Улыбаясь, Лахья кивала гладко причесанной головой, украшенной каменьями и обязательно — алой розой, воткнутой в тяжелый узел волос.

Хмельные мужчины не знали, что срезая розу, Лахья всегда оставляла на стебле шип, и при каждом движении он колол ее шею под волосами.

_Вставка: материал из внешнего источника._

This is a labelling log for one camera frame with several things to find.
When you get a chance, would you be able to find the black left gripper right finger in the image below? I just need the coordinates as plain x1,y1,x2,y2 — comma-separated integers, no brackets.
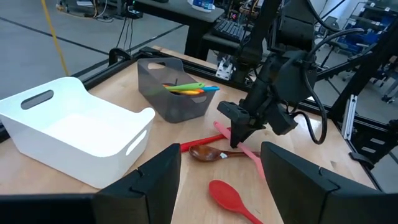
260,141,398,224

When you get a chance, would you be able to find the grey translucent plastic bin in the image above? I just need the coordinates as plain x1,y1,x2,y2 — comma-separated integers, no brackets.
137,57,217,124

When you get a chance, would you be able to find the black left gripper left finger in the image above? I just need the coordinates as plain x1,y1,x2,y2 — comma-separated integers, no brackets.
93,142,182,224

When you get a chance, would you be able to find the grey computer desk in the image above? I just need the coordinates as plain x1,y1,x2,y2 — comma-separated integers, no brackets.
133,0,259,62

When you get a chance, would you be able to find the blue white wipes canister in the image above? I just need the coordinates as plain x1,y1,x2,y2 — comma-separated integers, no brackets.
187,0,216,13

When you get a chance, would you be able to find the brown wooden spoon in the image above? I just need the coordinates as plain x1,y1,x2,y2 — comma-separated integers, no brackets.
188,144,261,162

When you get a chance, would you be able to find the white metal bracket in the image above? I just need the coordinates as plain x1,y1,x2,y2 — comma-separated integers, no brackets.
215,55,236,81

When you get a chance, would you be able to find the red silicone spoon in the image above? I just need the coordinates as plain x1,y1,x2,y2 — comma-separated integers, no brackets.
208,179,265,224

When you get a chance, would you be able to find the thin black cable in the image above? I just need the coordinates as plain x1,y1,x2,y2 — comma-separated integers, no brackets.
115,17,128,49
126,17,134,52

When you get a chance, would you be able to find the red utensil handle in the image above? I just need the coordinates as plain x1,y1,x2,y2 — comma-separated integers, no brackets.
180,126,231,153

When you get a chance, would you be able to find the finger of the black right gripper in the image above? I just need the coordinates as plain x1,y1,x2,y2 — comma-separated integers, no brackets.
216,101,249,147
231,124,267,147

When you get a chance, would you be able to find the silver aluminium bar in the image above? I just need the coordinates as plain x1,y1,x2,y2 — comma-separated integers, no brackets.
341,94,359,141

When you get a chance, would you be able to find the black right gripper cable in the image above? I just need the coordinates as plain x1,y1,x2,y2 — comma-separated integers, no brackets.
292,27,366,146

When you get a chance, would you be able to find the pink silicone spatula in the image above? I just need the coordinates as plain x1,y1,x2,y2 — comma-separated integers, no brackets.
213,121,267,181

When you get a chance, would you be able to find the black backlit keyboard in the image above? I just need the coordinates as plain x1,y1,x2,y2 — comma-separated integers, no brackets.
211,19,249,43

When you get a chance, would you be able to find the yellow silicone spatula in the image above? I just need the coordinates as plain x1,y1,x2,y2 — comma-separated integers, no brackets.
169,89,201,96

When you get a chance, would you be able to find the large white plastic bin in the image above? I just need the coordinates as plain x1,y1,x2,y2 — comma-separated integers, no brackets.
0,77,156,190

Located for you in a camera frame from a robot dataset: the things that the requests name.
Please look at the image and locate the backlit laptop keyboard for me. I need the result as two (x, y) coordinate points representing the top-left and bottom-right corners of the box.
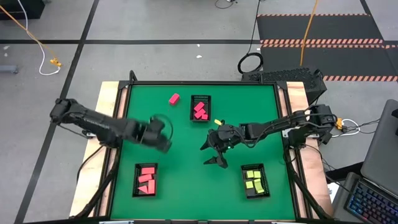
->
(331, 172), (398, 224)

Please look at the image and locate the black hanging cable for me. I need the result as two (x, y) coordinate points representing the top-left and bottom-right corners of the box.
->
(237, 0), (265, 75)

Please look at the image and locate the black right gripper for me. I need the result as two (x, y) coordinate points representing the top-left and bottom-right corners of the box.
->
(200, 123), (246, 169)

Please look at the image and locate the black slotted plastic basket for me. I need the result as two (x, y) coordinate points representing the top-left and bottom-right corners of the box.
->
(190, 95), (213, 123)
(241, 163), (271, 200)
(132, 162), (159, 198)

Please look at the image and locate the orange extension cord with plug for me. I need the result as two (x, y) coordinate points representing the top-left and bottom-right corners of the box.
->
(0, 4), (62, 68)

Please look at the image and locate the green foam arch block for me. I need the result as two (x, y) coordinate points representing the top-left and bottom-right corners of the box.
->
(254, 179), (266, 194)

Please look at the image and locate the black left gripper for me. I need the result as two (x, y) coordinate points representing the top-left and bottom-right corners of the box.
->
(136, 118), (173, 154)

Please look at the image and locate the black floor box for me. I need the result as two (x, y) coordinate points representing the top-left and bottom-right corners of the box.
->
(0, 0), (46, 21)

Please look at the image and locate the grey floor object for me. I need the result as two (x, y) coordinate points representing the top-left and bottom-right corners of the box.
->
(0, 64), (19, 75)

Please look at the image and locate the grey laptop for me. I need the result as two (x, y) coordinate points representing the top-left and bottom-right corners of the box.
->
(360, 98), (398, 191)

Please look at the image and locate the wooden table side board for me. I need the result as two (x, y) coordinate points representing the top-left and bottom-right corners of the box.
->
(277, 81), (334, 218)
(68, 81), (129, 218)

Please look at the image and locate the white floor cable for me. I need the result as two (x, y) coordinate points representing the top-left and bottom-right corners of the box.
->
(17, 0), (62, 77)

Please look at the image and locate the black striped-edge floor mat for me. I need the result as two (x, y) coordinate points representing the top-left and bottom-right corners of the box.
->
(256, 13), (398, 47)
(260, 43), (398, 82)

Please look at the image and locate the black table frame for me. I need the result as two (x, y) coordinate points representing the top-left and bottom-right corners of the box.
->
(107, 70), (301, 224)

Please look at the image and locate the yellow-orange hanging cable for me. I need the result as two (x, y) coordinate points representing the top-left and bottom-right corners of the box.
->
(299, 0), (320, 67)

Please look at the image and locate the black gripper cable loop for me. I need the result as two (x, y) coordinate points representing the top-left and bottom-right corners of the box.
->
(150, 114), (174, 141)

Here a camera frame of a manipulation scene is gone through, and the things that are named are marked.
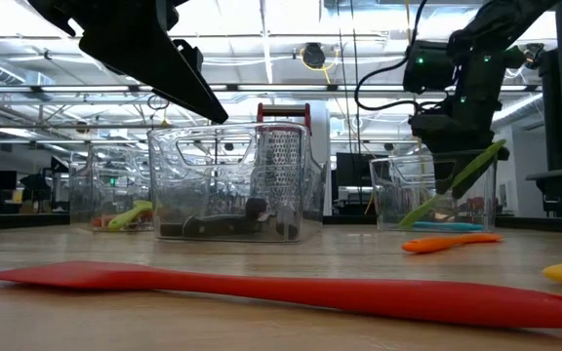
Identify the large black-handled knife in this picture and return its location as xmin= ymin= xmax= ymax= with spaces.
xmin=181 ymin=214 xmax=263 ymax=239

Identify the hanging black cable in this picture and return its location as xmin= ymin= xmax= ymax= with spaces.
xmin=348 ymin=0 xmax=362 ymax=142
xmin=335 ymin=0 xmax=350 ymax=137

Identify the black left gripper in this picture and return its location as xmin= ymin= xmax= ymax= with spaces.
xmin=26 ymin=0 xmax=230 ymax=125

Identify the long ceiling light bar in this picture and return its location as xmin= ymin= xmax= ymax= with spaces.
xmin=90 ymin=84 xmax=542 ymax=95

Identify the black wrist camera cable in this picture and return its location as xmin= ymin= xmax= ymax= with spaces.
xmin=353 ymin=0 xmax=429 ymax=112

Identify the long red silicone spatula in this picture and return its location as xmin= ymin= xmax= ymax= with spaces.
xmin=0 ymin=260 xmax=562 ymax=331

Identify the teal silicone spatula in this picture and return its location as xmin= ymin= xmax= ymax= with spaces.
xmin=411 ymin=220 xmax=486 ymax=233

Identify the green silicone spatula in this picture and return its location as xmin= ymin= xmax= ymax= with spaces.
xmin=396 ymin=138 xmax=507 ymax=230

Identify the black background monitor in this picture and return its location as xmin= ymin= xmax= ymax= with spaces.
xmin=335 ymin=152 xmax=390 ymax=189

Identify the metal box grater red handle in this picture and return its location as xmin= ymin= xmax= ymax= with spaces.
xmin=255 ymin=102 xmax=313 ymax=215

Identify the clear plastic bin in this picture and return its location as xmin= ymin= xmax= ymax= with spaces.
xmin=146 ymin=121 xmax=327 ymax=244
xmin=68 ymin=144 xmax=155 ymax=233
xmin=369 ymin=149 xmax=498 ymax=233

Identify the black monitor post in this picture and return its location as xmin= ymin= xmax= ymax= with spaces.
xmin=541 ymin=48 xmax=562 ymax=171

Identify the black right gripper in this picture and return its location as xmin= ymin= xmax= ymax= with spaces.
xmin=410 ymin=95 xmax=510 ymax=199

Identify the black ceiling device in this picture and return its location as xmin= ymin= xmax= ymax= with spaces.
xmin=301 ymin=42 xmax=328 ymax=70

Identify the orange silicone spatula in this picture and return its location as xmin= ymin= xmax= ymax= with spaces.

«Кесмет» говорила ей роза, «Кесмет».

И Лахья ждала.

Слава о ней бежала быстрее день ото дня. Все знают, как короток женский век и мужчины бросали семьи, ехали следом, торопясь, пока не сморщится прекрасное лицо, побелеют тяжелые волосы, искривится годами гибкая спина — вкусить, чтоб после рассказывать до конца дней, гордясь ласками сладкой Лахьи. И каждую ночь Лахья смотрела на лица мужчин, такие разные, что лежали под ней или нависали над ее лицом. Каждое лицо говорило ей «Кесмет». И она отвечала телом. Так, что мужчины уходили из ее покоев, еле переступая дрожащими ногами и хватаясь за витые столбики перил.